● What you have to do:
Below are some records; output exactly the lines from the line with "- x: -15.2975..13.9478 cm" to the line with "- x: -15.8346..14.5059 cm", both ends kept, and nothing more.

[Recorded data]
========================================
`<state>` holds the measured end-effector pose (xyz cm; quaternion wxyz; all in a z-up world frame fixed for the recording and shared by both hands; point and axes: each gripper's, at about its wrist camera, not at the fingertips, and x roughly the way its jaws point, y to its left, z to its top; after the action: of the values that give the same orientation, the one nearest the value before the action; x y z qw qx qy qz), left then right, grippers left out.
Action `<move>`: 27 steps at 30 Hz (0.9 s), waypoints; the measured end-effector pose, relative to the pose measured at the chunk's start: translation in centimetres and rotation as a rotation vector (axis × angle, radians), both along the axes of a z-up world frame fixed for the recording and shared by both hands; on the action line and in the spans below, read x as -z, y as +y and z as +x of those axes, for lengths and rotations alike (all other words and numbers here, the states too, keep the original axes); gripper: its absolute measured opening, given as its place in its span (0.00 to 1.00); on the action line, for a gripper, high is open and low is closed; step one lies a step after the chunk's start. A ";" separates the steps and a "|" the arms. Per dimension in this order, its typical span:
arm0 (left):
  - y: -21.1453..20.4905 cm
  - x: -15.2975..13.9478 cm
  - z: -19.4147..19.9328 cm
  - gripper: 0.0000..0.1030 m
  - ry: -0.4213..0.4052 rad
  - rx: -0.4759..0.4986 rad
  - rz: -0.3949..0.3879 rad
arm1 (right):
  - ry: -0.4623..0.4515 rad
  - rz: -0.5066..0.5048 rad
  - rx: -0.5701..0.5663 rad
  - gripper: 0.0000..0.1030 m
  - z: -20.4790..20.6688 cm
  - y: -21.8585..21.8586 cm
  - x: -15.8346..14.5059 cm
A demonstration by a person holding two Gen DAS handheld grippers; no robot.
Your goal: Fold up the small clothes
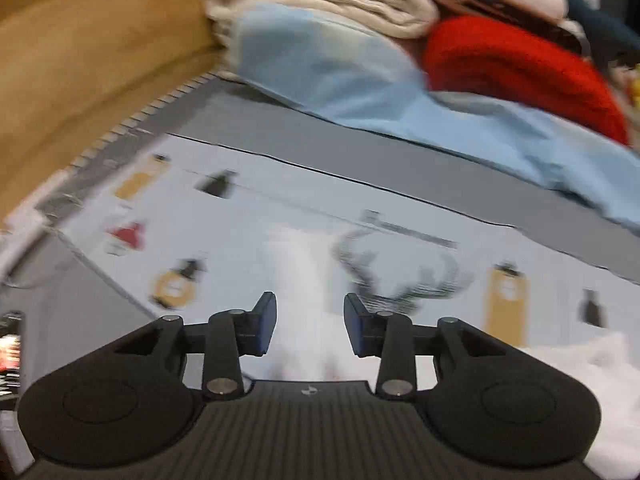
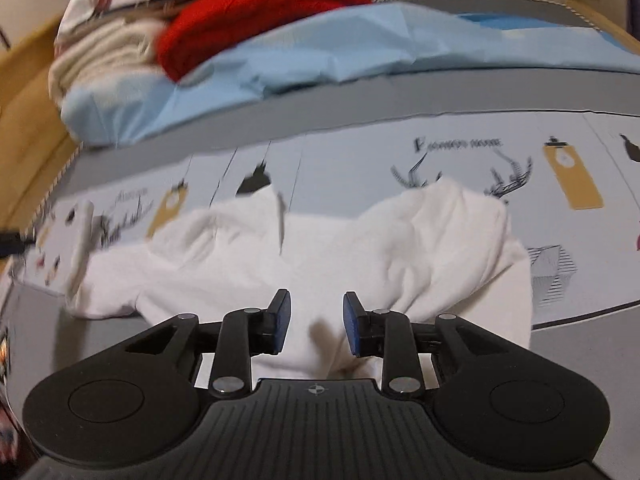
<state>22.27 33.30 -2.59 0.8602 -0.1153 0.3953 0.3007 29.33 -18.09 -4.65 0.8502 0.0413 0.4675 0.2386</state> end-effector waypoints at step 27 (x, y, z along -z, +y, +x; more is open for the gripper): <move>8.4 7.5 -2.4 0.08 0.078 -0.135 0.026 | 0.050 -0.222 -0.610 0.35 -7.7 8.5 3.6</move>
<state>19.90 41.74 -10.05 0.8234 -0.1185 0.4159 0.3674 21.65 -9.63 -8.21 0.7271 -0.1879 0.5021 0.4288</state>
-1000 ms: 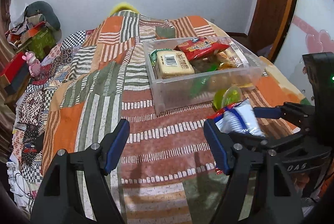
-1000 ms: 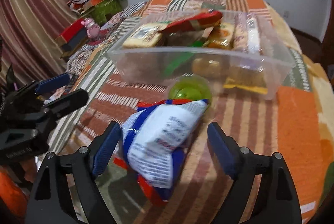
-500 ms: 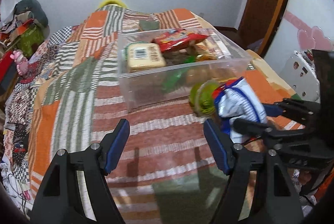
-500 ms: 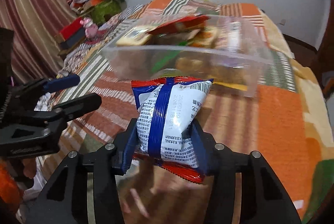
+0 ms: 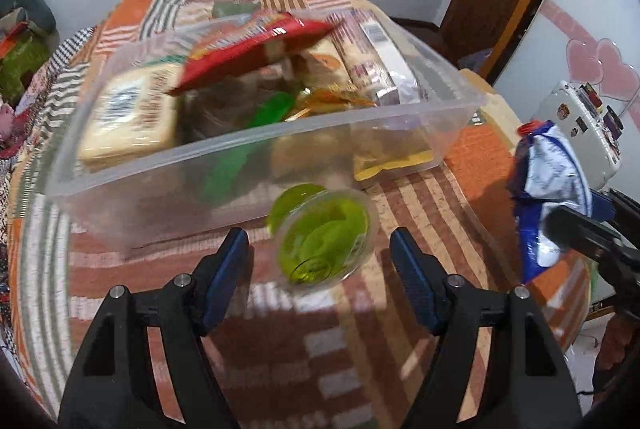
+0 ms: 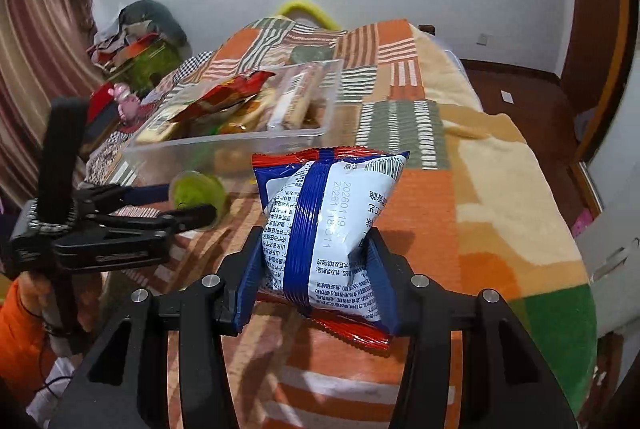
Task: Organize snacks
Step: 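Grasp the green jelly cup with the left tool while the right tool carries the blue bag, then drop the jelly cup and blue-and-white bag into the box with both tools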
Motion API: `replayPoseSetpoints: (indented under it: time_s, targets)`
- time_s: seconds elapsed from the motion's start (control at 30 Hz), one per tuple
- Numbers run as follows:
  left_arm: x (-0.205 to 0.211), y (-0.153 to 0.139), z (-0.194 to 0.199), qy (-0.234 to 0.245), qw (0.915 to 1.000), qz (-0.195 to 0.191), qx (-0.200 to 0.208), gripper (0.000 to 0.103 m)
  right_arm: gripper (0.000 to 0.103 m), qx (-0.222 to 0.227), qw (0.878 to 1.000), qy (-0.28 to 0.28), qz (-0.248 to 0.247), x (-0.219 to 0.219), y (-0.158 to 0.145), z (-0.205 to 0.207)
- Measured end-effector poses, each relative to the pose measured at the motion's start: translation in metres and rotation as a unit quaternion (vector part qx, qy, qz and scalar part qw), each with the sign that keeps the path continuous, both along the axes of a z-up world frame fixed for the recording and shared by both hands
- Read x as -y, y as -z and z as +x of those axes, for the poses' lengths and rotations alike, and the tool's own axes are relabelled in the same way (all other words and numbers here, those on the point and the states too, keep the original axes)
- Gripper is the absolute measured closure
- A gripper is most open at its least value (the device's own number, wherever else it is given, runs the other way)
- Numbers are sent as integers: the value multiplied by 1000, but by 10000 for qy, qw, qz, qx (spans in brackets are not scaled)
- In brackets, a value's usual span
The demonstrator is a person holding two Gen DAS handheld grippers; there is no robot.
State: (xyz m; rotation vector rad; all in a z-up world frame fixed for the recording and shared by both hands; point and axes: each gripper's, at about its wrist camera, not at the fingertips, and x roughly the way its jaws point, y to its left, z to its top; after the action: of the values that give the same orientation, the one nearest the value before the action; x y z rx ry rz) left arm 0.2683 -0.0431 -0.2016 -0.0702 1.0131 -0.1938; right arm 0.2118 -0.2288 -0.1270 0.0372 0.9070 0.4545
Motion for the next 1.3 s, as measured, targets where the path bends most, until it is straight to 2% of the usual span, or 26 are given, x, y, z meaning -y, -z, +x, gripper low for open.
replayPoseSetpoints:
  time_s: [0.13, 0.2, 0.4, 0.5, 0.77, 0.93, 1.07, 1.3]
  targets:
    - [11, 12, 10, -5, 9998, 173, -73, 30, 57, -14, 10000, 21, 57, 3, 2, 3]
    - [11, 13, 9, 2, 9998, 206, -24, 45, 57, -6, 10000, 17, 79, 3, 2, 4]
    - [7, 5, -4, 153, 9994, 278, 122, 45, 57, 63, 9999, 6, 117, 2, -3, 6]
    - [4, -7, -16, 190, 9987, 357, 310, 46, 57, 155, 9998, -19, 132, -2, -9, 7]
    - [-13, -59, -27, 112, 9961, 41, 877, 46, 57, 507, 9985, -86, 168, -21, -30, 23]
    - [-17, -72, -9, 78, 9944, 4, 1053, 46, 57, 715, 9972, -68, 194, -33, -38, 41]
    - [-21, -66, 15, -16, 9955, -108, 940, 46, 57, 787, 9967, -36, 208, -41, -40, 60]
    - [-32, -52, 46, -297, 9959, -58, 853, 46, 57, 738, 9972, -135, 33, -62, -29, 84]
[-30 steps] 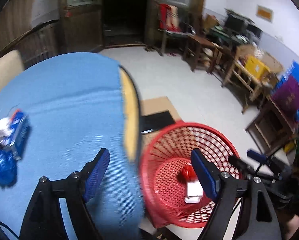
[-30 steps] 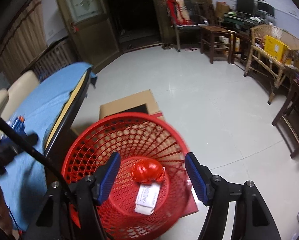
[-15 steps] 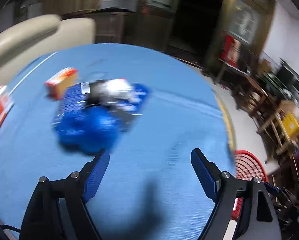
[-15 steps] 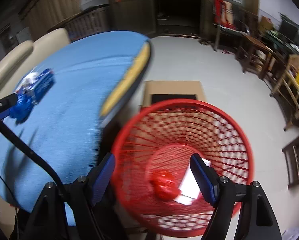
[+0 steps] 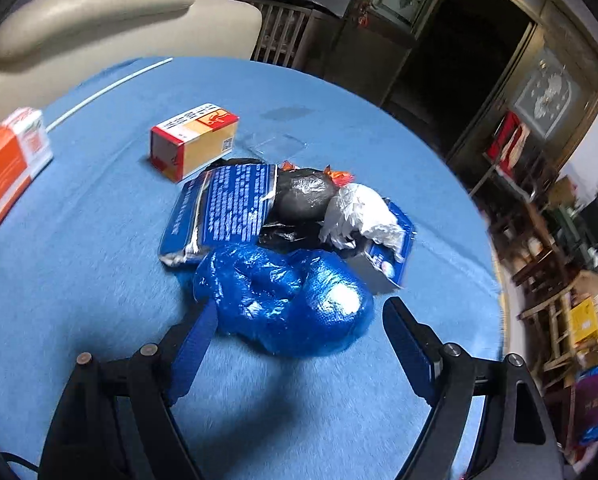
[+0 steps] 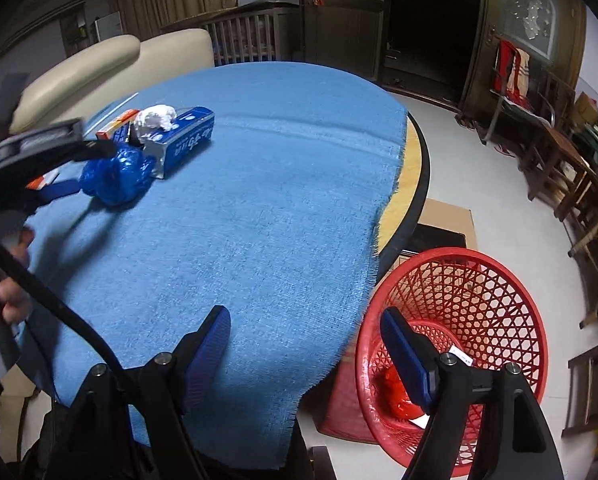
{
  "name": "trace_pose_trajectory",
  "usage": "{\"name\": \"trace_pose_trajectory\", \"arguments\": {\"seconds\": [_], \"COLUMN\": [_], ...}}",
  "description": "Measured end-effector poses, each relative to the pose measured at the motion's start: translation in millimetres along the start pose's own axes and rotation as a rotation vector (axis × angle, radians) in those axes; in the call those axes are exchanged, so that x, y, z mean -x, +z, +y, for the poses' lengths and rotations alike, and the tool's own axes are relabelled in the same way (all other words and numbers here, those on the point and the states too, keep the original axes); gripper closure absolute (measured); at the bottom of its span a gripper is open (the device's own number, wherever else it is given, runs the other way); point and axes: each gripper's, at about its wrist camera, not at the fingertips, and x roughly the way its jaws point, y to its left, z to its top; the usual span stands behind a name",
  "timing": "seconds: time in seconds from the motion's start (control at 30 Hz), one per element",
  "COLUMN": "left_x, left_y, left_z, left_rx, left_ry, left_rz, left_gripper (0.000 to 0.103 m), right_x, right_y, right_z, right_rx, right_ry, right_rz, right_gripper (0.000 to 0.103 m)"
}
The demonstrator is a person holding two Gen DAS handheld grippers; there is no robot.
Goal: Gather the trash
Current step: 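Grasp the blue plastic bag with the left tool while the right grasps the white tissue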
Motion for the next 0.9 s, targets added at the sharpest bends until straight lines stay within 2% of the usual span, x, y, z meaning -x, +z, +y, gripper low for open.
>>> {"name": "trace_pose_trajectory", "arguments": {"seconds": [0.07,0.13,0.17,0.2,0.27,0.33,0.53,0.63,0.77,0.9], "left_x": [-13,-32,-37,-42,-40,-35,-1,7,6,3], "left_y": [5,7,6,4,2,0,-17,-28,-30,-33], "left_z": [0,3,6,11,16,20,41,51,62,67], "left_rx": [-0.003,0.0,0.006,0.013,0.012,0.008,0.013,0.002,-0.001,-0.016], "left_ry": [0.026,0.065,0.058,0.019,-0.001,-0.006,0.032,0.062,0.095,0.095], "left_rz": [0.008,0.041,0.054,0.064,0.049,0.037,-0.022,-0.024,-0.025,-0.034], "left_gripper": [0.012,0.012,0.012,0.014,0.034,0.04,0.042,0.042,0.042,0.042], "right_x": [-1,-1,-2,-2,-1,-3,-15,-18,-14,-20], "right_y": [-1,-2,-3,-4,-5,-5,7,25,71,119], "right_z": [-2,-5,-7,-9,-13,-17,-7,13,52,90], "right_rx": [-0.004,-0.015,-0.023,-0.027,-0.034,-0.042,-0.024,0.023,0.116,0.201], "right_ry": [-0.004,-0.006,-0.007,-0.007,-0.008,-0.007,0.018,0.047,0.121,0.16], "right_rz": [0.005,0.012,0.016,0.018,0.018,0.02,0.034,0.013,-0.074,-0.148], "right_gripper": [0.023,0.023,0.023,0.023,0.023,0.023,0.023,0.023,0.023,0.023]}}
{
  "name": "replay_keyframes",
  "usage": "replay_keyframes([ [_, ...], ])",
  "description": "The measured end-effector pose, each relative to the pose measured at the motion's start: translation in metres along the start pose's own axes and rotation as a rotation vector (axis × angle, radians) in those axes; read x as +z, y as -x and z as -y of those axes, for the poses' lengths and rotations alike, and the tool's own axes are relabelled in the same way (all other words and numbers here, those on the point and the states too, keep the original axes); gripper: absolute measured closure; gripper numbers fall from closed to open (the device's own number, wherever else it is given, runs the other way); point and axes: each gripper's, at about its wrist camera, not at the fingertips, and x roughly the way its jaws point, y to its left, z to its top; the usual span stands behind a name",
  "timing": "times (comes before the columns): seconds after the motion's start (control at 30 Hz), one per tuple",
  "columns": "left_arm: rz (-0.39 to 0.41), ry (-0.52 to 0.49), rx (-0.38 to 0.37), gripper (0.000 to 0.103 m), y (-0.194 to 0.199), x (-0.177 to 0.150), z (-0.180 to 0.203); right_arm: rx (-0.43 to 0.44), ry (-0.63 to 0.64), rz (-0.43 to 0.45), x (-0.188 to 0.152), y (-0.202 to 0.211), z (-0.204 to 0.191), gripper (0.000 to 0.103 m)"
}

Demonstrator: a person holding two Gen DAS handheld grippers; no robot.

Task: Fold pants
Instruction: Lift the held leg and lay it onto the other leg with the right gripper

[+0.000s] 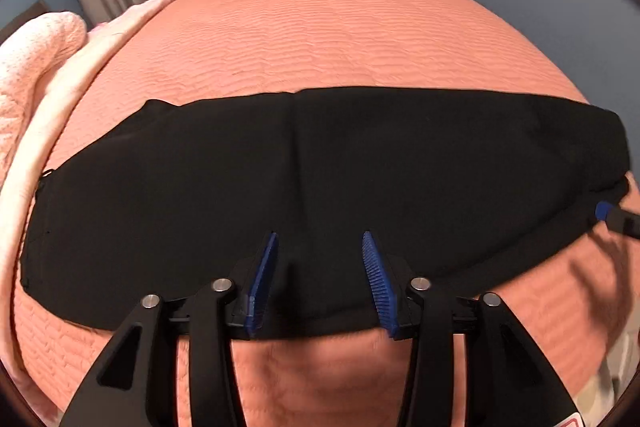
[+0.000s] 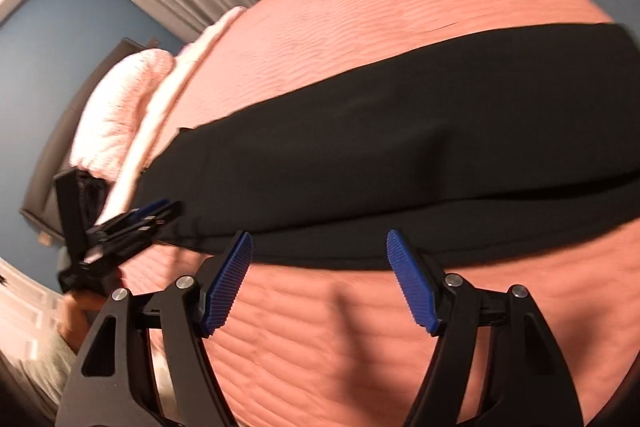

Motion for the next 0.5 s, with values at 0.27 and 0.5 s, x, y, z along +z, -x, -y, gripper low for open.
replay_keyframes([
  [0.27,-0.062,0.004,0.1,0.047,-0.031,0.002,-0.01,0.112,-0.083,-0.049,-0.004,-0.041,-0.008,0.034],
  [0.5,-0.066,0.043,0.071,0.037,-0.036,-0.002,-0.027,0.107,-0.161,-0.022,0.02,-0.076,-0.009,0.091],
])
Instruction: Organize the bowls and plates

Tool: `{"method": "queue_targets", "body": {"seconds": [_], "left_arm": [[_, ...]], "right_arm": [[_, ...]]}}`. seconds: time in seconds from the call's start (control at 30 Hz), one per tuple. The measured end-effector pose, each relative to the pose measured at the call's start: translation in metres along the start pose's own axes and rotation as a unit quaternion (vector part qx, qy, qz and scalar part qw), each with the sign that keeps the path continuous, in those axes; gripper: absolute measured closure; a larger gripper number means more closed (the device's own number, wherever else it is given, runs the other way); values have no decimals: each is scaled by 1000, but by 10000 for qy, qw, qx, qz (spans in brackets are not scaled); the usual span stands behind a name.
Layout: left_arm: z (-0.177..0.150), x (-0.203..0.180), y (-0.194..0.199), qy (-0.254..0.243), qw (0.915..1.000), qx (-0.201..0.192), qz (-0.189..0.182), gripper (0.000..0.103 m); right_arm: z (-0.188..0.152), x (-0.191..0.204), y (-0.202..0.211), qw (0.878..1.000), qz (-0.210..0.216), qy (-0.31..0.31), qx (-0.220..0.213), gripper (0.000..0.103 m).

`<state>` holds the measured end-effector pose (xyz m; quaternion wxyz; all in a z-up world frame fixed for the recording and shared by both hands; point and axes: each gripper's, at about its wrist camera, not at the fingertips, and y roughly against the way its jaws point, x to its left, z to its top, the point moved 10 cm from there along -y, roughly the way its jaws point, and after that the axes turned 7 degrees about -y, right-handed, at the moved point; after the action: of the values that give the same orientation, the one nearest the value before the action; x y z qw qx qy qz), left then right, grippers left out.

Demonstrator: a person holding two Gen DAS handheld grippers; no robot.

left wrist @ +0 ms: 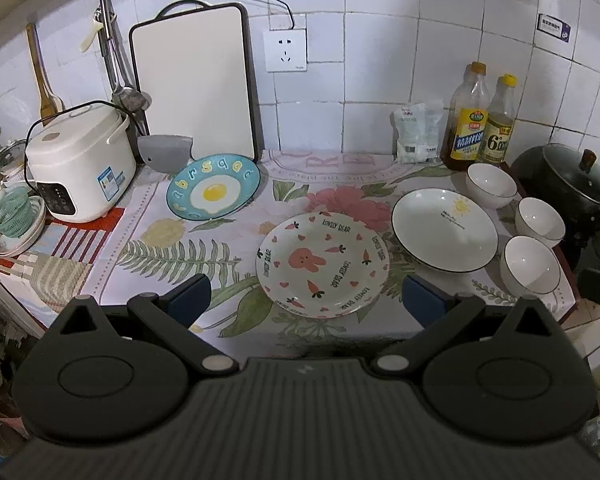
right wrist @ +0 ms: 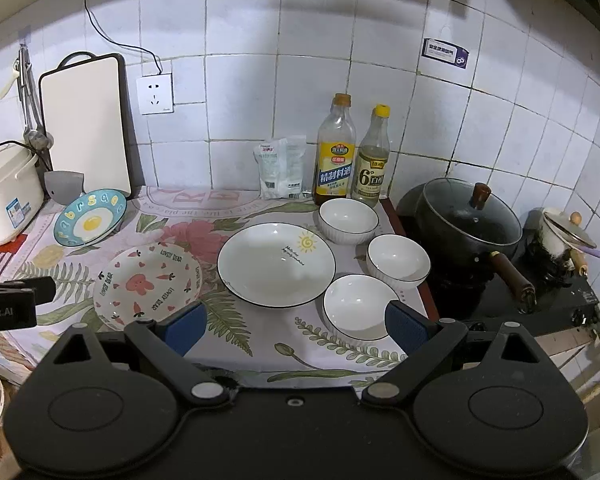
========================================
● Answer area:
  - x: -15.2975..13.9478 cm
  - z: -19.4147..19.9328 cm
  - gripper: 0.0000..0.1030 m
  - ry: -0.4213..0.4052 rad
  - rx: -0.4759..0.4986 rad
  - rz: -0.3949..0.3879 rad
arm1 (right):
  - ry: -0.4623..0.4515 rad
  - rz: -0.5066..0.5048 rad
  - rx: -0.5701..0.5663 rad
  - gripper: 0.0000..0.1030 m
  - z: -20.4790..20.6688 cm
  - y: -21.8585..21.8586 cm
  - x: -15.8346..14.5059 cm

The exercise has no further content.